→ **The task**:
Every line of the material should be output exactly as written.

→ **Information provided**:

BEGIN

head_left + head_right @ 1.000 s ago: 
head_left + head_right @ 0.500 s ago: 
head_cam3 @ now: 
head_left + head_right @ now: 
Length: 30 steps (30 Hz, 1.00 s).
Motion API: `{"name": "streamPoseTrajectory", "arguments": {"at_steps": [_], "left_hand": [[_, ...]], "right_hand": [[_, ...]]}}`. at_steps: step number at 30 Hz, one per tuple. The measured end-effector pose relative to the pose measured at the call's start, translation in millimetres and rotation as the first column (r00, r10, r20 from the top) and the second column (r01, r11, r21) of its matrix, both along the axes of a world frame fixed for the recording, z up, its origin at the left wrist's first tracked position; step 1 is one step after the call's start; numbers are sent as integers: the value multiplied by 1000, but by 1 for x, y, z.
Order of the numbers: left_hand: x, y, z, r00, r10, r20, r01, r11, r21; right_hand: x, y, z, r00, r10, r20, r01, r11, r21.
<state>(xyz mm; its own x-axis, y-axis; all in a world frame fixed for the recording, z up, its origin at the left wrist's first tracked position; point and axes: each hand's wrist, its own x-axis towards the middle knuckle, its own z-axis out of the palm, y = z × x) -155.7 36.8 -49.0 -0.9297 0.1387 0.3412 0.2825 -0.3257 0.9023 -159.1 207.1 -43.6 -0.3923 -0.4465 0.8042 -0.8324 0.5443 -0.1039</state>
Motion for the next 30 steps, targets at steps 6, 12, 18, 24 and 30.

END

→ **Expected output**:
head_left + head_right @ 1.000 s ago: 
head_left + head_right @ 0.500 s ago: 
head_cam3 @ now: 
head_left + head_right @ now: 
Length: 30 steps (30 Hz, 1.00 s).
Motion API: `{"name": "streamPoseTrajectory", "arguments": {"at_steps": [_], "left_hand": [[_, ...]], "right_hand": [[_, ...]]}}`. at_steps: step number at 30 Hz, one per tuple. The measured end-effector pose relative to the pose measured at the call's start, translation in millimetres and rotation as the first column (r00, r10, r20 from the top) and the second column (r01, r11, r21) of its matrix, both along the axes of a world frame fixed for the recording, z up, its origin at the left wrist's first tracked position; step 1 is one step after the call's start; numbers are sent as integers: the value multiplied by 1000, but by 1 for x, y, z.
Order of the numbers: left_hand: x, y, z, r00, r10, r20, r01, r11, r21; right_hand: x, y, z, r00, r10, r20, r01, r11, r21.
<state>(xyz mm; its own x-axis, y-axis; all in a world frame fixed for the recording, z up, its origin at the left wrist's first tracked position; point and axes: each hand's wrist, its own x-axis towards the middle knuckle, its own z-axis out of the palm, y = z × x) -155.7 36.8 -49.0 -0.9297 0.1387 0.3412 0.2825 -0.3257 0.9023 -159.1 207.1 -43.6 -0.3923 -0.4465 0.8042 -0.8324 0.5443 -0.1039</state>
Motion for the next 30 steps, targets at steps 6, 12, 18, 24 and 30.

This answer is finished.